Observation data Epoch J2000 Equinox ICRS
- Constellation: Carina
- Right ascension: 10^{h} 56^{m} 11.57814^{s}
- Declination: −60° 27′ 12.8107″
- Apparent magnitude (V): 5.7–9.0

Characteristics
- Spectral type: LBV
- U−B color index: −0.58
- B−V color index: +0.61
- Variable type: LBV

Astrometry
- Proper motion (μ): RA: −4.808 mas/yr Dec.: +1.955 mas/yr
- Parallax (π): 0.1925±0.0165 mas
- Distance: 17,000 ± 1,000 ly (5,200 ± 400 pc)
- Absolute magnitude (M_{V}): ~−8 (at minimum)

Details
- Mass: 55 M_{☉}
- Radius: 50–552 R_{☉}
- Luminosity: 600,000–900,000 L_{☉}
- Temperature: 8,000–26,000 K
- Rotation: 13±2 days
- Rotational velocity (v sin i): 220±50 km/s
- Other designations: WR 31b, AG Car, AAVSO 1052–69, CD−59°3430, CPD−59°2860, HD 94910, HIP 53461, SAO 251185

Database references
- SIMBAD: data

= AG Carinae =

Luminous variable star in the constellation Carina

AG Carinae (AG Car) is a star in the constellation of Carina.

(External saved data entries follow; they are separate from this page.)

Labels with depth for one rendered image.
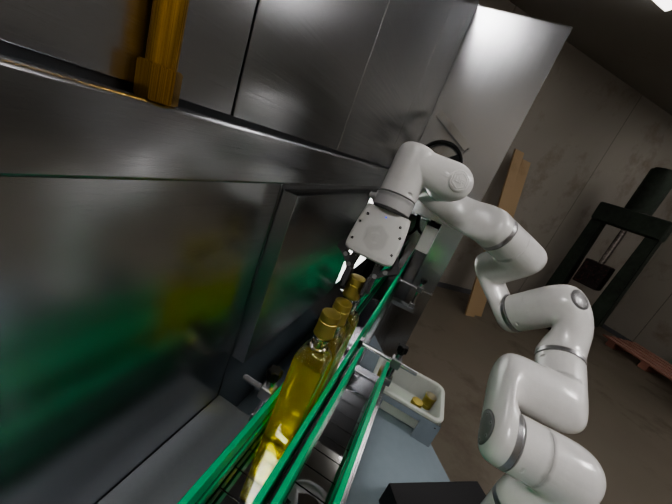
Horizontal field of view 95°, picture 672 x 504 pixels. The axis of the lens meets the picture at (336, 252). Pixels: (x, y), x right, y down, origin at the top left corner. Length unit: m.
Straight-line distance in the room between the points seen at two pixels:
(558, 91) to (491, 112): 3.63
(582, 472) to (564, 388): 0.12
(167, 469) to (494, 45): 1.73
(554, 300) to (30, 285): 0.77
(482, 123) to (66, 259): 1.53
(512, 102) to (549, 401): 1.25
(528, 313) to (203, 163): 0.68
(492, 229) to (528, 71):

It is classified as a luminous blue variable (LBV) and is one of the most luminous stars in the Milky Way. The great distance (20,000 light-years) and intervening dust mean that the star is not usually visible to the naked eye; its apparent brightness varies erratically between magnitude 5.7 and 9.0.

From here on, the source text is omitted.